Today, in the absence of further research, we can only speculate as to how many lives were lost unnecessarily because of the failure of the US government to provide a timely warning to the rest of the world. When it first appeared, HIV, the virus that causes AIDS, was as unknown as the novel coronavirus that causes Covid-19 was last November.

Imagine what the impact today might have been if the Chinese government had followed the US example and waited two years to provide the world with scientific information about Covid-19.
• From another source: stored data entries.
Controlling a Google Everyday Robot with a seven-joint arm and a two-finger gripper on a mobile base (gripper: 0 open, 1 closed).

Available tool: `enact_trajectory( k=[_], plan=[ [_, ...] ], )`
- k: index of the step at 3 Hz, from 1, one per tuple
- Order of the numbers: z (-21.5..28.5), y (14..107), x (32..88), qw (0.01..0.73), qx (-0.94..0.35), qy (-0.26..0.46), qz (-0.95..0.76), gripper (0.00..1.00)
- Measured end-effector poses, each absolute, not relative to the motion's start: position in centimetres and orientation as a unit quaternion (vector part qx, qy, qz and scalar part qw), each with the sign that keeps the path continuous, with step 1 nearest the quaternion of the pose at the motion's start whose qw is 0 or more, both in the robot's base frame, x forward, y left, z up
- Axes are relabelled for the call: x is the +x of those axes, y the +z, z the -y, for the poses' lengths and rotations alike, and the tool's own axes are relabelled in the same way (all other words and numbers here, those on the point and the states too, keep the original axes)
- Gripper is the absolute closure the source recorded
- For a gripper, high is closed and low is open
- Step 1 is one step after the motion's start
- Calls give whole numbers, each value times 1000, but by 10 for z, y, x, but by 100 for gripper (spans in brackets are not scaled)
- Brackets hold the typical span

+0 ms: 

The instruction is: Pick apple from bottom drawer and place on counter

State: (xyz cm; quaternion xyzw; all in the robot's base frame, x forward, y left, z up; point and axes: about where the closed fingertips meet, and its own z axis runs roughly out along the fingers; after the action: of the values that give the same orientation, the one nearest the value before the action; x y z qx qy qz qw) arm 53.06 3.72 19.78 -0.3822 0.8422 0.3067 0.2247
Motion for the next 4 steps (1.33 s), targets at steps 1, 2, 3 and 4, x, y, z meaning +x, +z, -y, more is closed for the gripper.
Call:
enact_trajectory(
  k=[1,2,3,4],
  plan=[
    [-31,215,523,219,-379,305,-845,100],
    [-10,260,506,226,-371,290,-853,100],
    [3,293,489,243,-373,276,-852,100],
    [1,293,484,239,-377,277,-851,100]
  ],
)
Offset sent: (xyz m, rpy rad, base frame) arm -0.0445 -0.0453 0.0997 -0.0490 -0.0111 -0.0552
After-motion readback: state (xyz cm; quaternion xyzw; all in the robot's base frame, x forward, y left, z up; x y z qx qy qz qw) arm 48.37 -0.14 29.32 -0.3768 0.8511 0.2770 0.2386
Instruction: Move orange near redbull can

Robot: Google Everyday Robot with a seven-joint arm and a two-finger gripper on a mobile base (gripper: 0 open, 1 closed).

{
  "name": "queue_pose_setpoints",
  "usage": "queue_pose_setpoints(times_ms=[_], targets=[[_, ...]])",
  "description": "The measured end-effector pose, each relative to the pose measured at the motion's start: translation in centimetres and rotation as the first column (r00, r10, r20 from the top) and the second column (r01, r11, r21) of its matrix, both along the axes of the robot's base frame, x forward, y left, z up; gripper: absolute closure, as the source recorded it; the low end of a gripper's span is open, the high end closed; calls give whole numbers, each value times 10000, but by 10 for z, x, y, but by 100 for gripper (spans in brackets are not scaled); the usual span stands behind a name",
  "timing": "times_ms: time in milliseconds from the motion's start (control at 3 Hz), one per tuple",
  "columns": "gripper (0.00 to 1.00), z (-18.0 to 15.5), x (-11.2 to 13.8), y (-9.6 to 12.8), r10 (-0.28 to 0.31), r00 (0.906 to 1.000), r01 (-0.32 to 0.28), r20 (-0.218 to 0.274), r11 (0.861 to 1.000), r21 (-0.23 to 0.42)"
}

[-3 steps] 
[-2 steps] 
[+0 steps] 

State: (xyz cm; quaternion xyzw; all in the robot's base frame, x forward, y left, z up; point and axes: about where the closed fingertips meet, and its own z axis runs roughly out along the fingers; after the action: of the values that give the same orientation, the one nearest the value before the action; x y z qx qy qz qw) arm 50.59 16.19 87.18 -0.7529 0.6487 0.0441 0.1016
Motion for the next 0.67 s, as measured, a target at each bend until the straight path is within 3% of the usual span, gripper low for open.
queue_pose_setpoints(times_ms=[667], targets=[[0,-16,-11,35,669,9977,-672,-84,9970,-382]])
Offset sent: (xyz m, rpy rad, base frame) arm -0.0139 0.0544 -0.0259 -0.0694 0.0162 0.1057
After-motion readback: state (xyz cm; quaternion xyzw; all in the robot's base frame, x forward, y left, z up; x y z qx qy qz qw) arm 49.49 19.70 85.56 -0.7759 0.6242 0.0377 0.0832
Again, further investigation will be necessary to confirm or refute the likelihood that the US government’s delay in alerting the world was not accidental but a deliberate political decision, based on the initial mistaken belief that AIDS was a disease affecting only homosexual men. The first AIDS diagnoses occurred during the early months of the presidency of the ultraconservative Republican Ronald Reagan. Since Reagan was a believer in astrology, it cannot be excluded that the decision to remain quiet about AIDS was dictated by his and his wife Nancy’s astrologer’s reading of the stars, but it seems more likely that Reagan would have wanted to suppress any suggestion that homosexuality was widespread in the US.

In any case, it is clear that any country whose citizens have been affected by HIV/AIDS has good reason to demand an investigation by the WHO or the UN of the origin of HIV and how it was allowed to spread from the US after its first discovery.

It is unclear whether there is an international statute of limitations that might apply in this case, but such an investigation might provide many countries with grounds to sue the US on behalf of their injured citizens. If the US government refuses to submit to judicial accountability, it could be punished by tariffs on imports from the US.